I just gave my wife a big hug and kiss for Pi Minute (3 14 15 9:26:53). She didn't mind; any excuse is fine. And the kids are used to me being a math geek so they put up with my silliness.
 
I would dispute one claim in that article.

They say:
If pi were truly random, that would mean that the number sequence in pi would never repeat itself, and -- because pi is infinite -- it would contain all patterns in existence. Any word that you can think of, when encoded in numbers, would show up in pi, says Kryzwinski. So would the entire works of Shakespeare, all possible misprints and permutations of Shakespeare, and even, if you were patient enough, pi itself.

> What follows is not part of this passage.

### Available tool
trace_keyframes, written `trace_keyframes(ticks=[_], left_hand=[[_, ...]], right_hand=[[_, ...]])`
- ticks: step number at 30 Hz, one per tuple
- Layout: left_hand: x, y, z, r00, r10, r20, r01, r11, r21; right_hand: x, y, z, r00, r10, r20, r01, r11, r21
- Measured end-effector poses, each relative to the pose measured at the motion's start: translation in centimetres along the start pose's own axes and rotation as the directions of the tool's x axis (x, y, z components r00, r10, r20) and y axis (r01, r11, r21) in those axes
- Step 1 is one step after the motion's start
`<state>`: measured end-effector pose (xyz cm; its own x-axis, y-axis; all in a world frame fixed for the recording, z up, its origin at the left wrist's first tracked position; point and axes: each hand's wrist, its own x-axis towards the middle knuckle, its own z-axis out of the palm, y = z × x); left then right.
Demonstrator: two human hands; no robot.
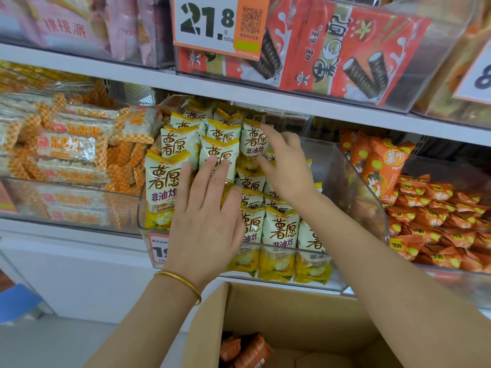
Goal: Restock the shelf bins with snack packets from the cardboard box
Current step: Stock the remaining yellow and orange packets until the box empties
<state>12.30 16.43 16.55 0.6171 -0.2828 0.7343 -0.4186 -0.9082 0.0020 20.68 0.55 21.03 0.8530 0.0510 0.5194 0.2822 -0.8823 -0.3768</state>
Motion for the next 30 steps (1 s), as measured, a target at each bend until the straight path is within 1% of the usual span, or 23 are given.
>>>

As Cornell mathematician Steven Strogatz writes for The New Yorker, pi is so special in part because it "puts infinity within reach."​
I added the bold.

If the digits of pi were contained somewhere within pi, starting at the N+1st digit, for some positive integer N, then consider the sequence consisting of the first N digits. That sequence would repeat itself starting at digit N+1, i.e., in the range {N+1,2N}, which means that for every digit in position P the same digit would occur at position P+N. For example, the digits in the range {1,N} would also occur at {N+1,2N}, {2N+1,3N}, {3N+1,4N}, and in fact the range {mN-N-1,mN) for every positive integer m.

Therefore, the first N digits of pi would repeat, making it a repeating decimal whose value would equal the first N digits of pi, without the decimal point, divided by 10^N-1. That would make pi rational. Since pi is irrational, we've reached a contradiction, so the original statement must be false.